== Data excerpts ==
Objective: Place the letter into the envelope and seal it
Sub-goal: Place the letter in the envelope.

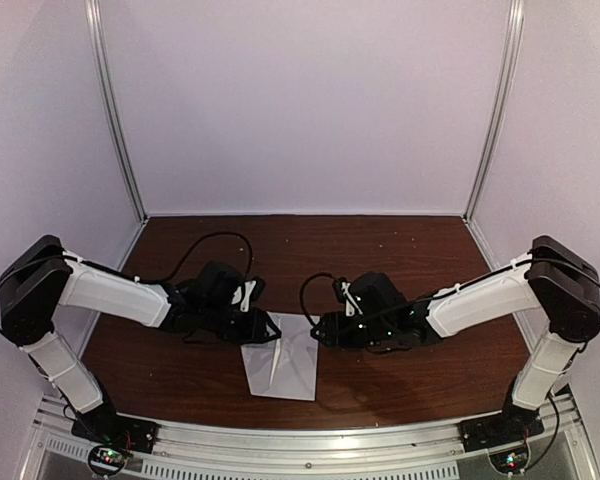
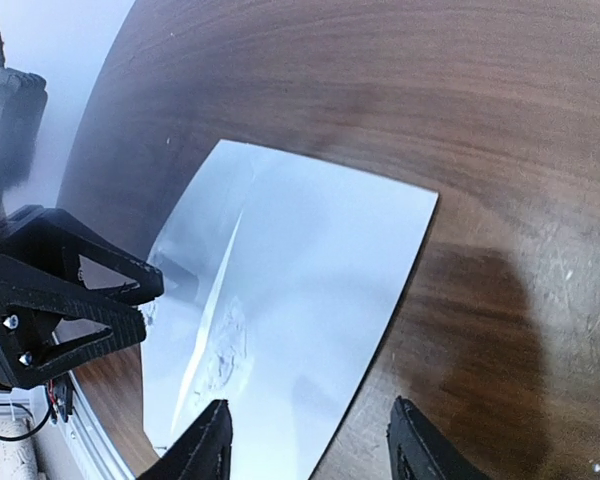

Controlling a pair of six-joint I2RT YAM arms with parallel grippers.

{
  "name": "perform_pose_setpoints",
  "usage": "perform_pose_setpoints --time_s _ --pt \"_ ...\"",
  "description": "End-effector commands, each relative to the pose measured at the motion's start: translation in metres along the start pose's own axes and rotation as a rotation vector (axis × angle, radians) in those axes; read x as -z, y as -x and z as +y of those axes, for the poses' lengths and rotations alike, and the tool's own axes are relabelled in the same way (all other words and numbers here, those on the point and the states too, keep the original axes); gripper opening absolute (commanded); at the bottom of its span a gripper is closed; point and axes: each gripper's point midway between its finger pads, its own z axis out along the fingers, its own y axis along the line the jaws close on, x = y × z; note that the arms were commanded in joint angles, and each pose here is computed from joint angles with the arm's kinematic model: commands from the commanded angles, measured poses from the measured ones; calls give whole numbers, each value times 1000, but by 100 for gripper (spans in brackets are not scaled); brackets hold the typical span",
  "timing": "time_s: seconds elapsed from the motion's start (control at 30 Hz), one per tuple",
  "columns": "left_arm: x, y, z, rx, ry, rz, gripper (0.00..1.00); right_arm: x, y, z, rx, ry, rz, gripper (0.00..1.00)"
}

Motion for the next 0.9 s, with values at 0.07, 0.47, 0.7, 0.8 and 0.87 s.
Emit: perform_pose_setpoints --time_s 0.07,0.47,0.7,0.8,0.87 --pt "6 -25 -14 48 -77 28 39 3 -30 9 -41 45 40 53" --pt "-2 -34 -12 69 -97 36 36 -8 -42 11 -66 63 53 50" --pt "-7 -36 -11 74 -106 46 35 -15 -45 11 -77 69 59 49" --pt "-9 -39 -9 77 -99 56 35 -17 -46 10 -80 71 64 49" --pt "-11 -41 -7 79 -95 62 35 -19 -49 10 -80 70 70 48"
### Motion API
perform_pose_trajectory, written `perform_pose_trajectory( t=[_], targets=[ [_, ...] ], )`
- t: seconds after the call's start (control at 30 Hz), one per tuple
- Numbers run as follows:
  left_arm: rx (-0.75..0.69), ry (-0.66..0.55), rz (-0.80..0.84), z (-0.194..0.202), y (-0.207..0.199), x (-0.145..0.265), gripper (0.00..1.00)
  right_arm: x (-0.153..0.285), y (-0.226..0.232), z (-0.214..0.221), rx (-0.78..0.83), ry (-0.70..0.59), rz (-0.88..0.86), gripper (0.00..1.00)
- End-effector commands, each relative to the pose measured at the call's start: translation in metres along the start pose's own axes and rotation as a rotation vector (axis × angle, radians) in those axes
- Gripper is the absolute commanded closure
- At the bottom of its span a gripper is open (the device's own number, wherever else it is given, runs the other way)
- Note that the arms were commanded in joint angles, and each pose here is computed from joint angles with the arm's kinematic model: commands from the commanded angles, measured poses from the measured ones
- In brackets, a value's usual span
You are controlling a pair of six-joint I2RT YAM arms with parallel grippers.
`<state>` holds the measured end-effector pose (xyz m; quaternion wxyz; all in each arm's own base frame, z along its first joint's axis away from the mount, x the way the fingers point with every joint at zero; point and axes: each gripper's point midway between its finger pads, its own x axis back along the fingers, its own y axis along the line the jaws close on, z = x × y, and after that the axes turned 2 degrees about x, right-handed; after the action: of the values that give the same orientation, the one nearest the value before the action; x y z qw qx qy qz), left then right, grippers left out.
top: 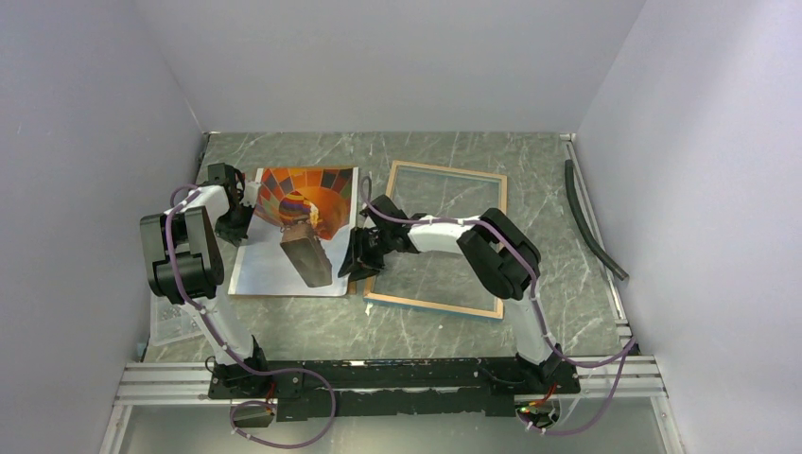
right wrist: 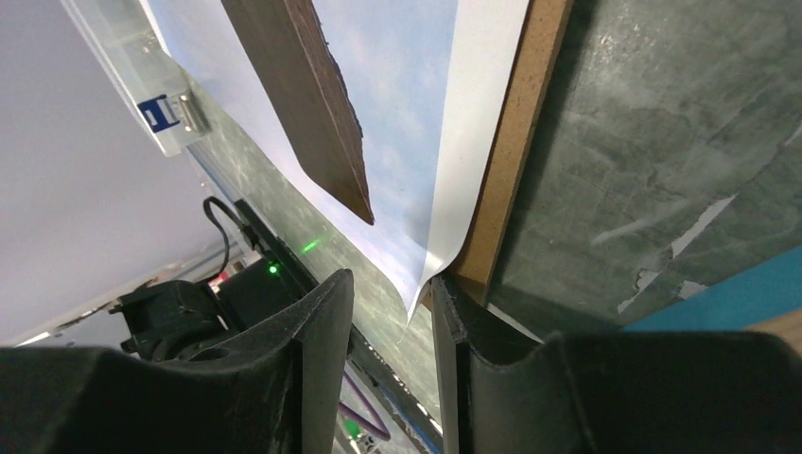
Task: Put the photo into the frame
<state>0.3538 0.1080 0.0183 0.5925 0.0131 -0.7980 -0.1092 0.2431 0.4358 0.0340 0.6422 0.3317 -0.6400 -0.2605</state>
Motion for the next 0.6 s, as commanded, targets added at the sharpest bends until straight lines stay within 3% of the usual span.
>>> perform_pose_trajectory(
  t=[0.0,0.17,0.4,0.57],
  targets=[
    [0.005,-0.043,0.041,-0.009,-0.008,0.013,0.93,0.002,0.014,-0.007,-0.029,-0.038,-0.068,0.58],
    [0.006,-0.043,0.045,-0.010,-0.009,0.013,0.93,0.003,0.008,-0.005,-0.057,-0.054,-0.060,0.56],
    [0.004,-0.042,0.046,-0.010,-0.008,0.015,0.94,0.003,-0.006,-0.004,-0.104,-0.067,0.008,0.63],
    [0.004,-0.046,0.045,-0.011,-0.008,0.017,0.94,0.009,-0.011,-0.004,-0.115,-0.089,0.047,0.59]
  ],
)
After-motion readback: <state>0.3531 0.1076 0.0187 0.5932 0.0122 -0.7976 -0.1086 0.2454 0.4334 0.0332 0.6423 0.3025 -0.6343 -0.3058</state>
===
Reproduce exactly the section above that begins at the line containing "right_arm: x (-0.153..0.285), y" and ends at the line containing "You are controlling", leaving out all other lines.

▶ [Written answer]
  right_arm: x (-0.153..0.285), y (-0.226..0.232), z (-0.214..0.221), rx (-0.78..0.83), ry (-0.70..0.59), rz (-0.88..0.86), gripper (0.00..1.00)
- End-effector commands, each relative to the pose measured at the call's start: translation in metres along the start pose's own axes and rotation as a rotation vector (axis × angle, radians) in those axes
- Gripper is the absolute commanded closure
- At the bottom of its span a gripper is open (the device's own number, wherever else it is given, runs the other way)
- Note that the arms were commanded in joint angles, and each pose here is computed from joint angles with the arm's kinematic model: commands from the commanded angles, measured poses from the measured ones
- In brackets, a value's usual span
You are controlling a pair of six-joint I2RT YAM arms with parallel grippers.

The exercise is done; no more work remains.